PROBLEM DESCRIPTION:
Reproduce the data below line by line, from its first line to the line with "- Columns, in", both included, and nothing past that point.

DATA BELOW:
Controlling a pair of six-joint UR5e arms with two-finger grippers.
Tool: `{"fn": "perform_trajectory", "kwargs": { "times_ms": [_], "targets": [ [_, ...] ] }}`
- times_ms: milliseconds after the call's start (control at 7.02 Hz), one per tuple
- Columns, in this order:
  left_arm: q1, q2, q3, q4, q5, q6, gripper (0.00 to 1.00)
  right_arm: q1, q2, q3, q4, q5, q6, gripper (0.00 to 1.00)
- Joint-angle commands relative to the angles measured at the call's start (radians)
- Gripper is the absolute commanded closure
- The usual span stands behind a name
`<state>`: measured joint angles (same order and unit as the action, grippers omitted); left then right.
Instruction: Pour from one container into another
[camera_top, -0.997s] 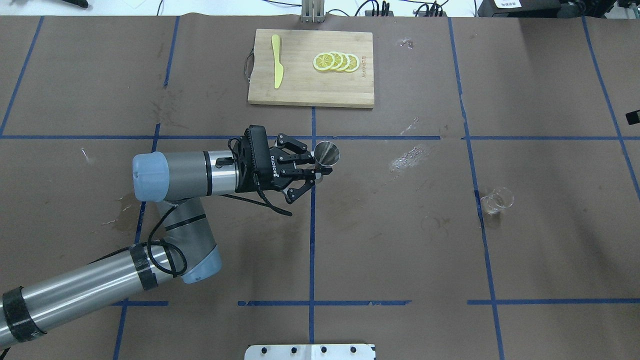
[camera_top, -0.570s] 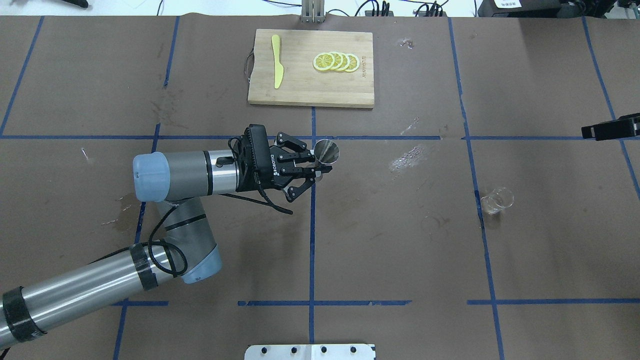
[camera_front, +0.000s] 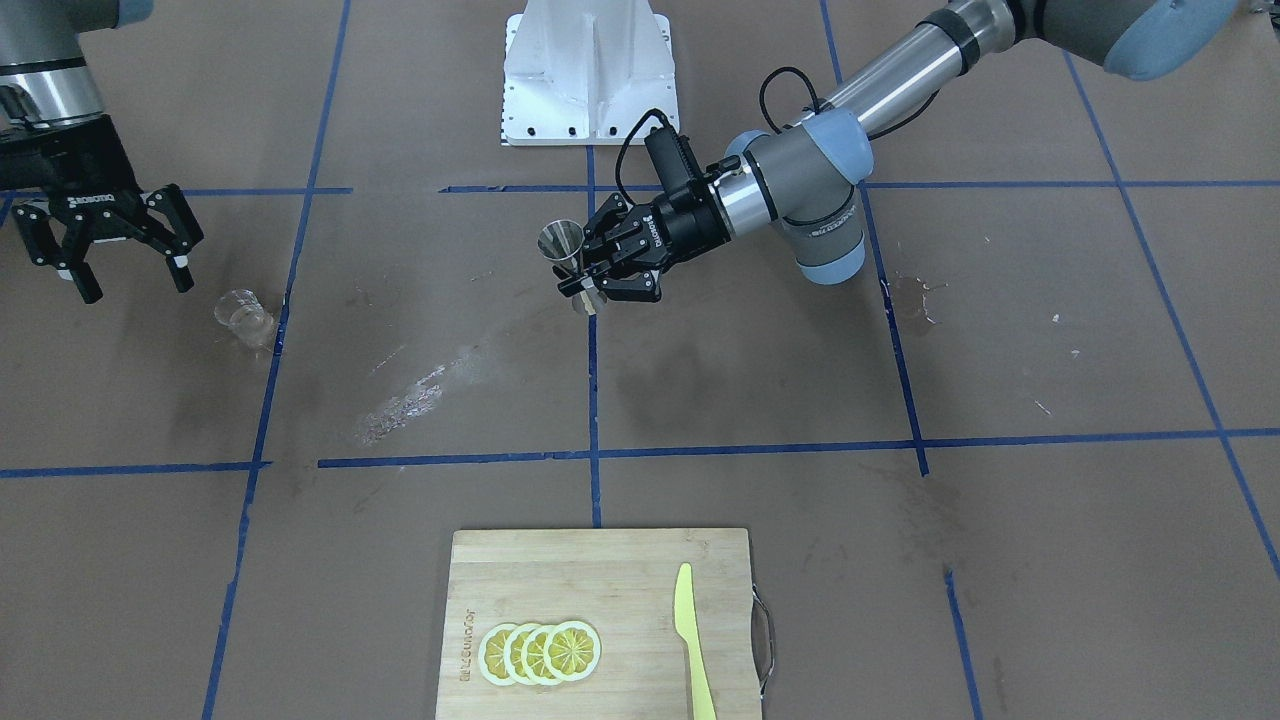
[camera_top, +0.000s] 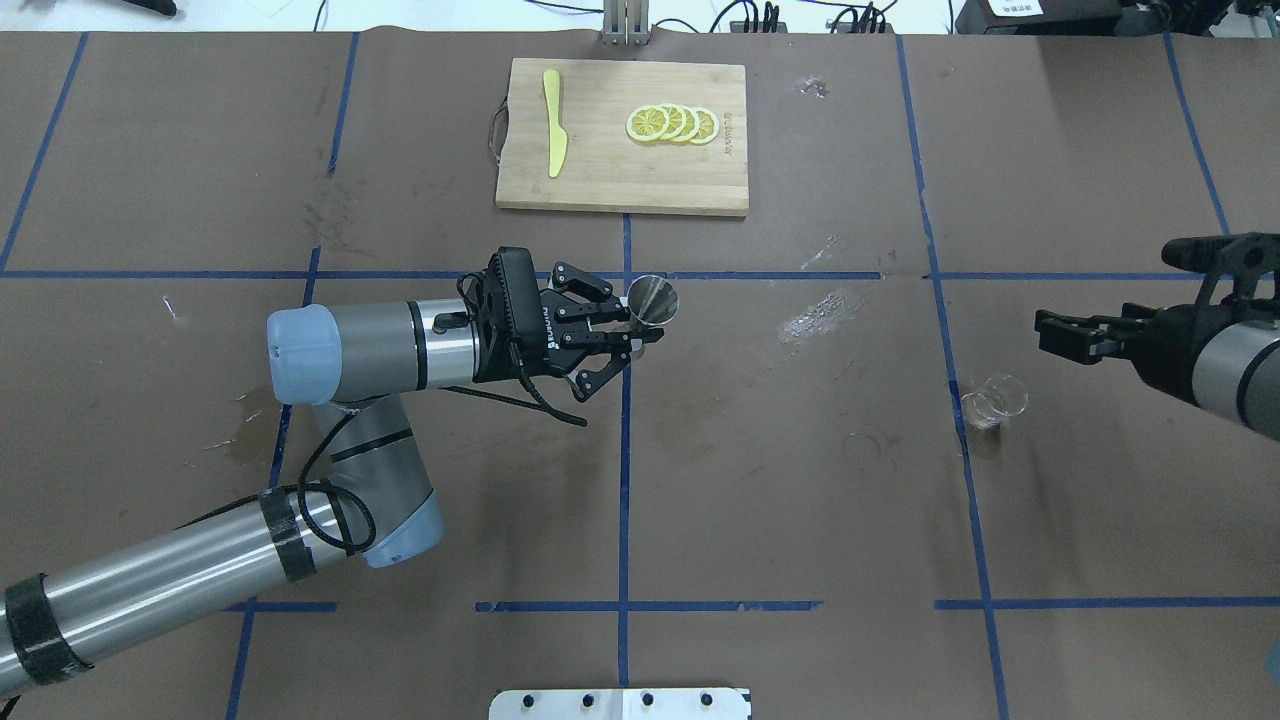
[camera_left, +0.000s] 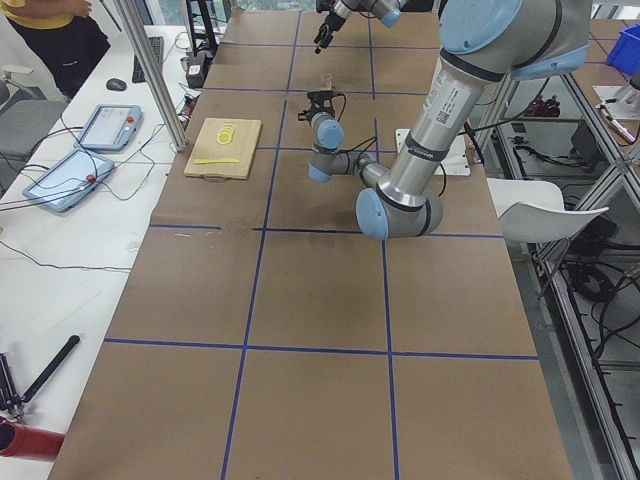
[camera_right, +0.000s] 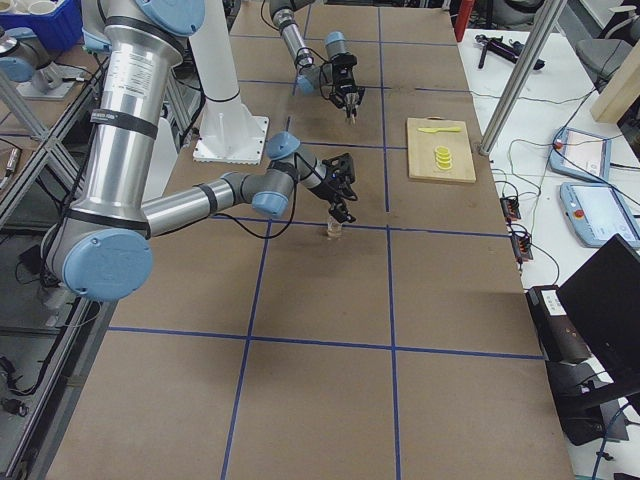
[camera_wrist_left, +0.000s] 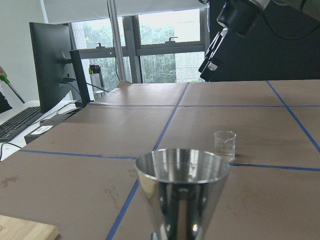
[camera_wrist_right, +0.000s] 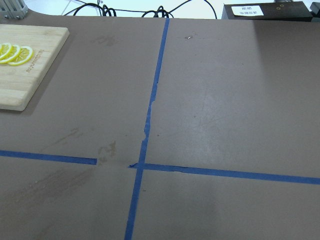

EXERCISE RESPONSE:
Controlling a pair of six-joint UR5e arms with two-finger grippers.
Tool: `{"fn": "perform_trajectory", "kwargs": { "times_ms": [_], "targets": [ [_, ...] ] }}`
- times_ms: milliseconds after the call's start (control at 7.02 Hz), one per tuple
- Columns, in this order:

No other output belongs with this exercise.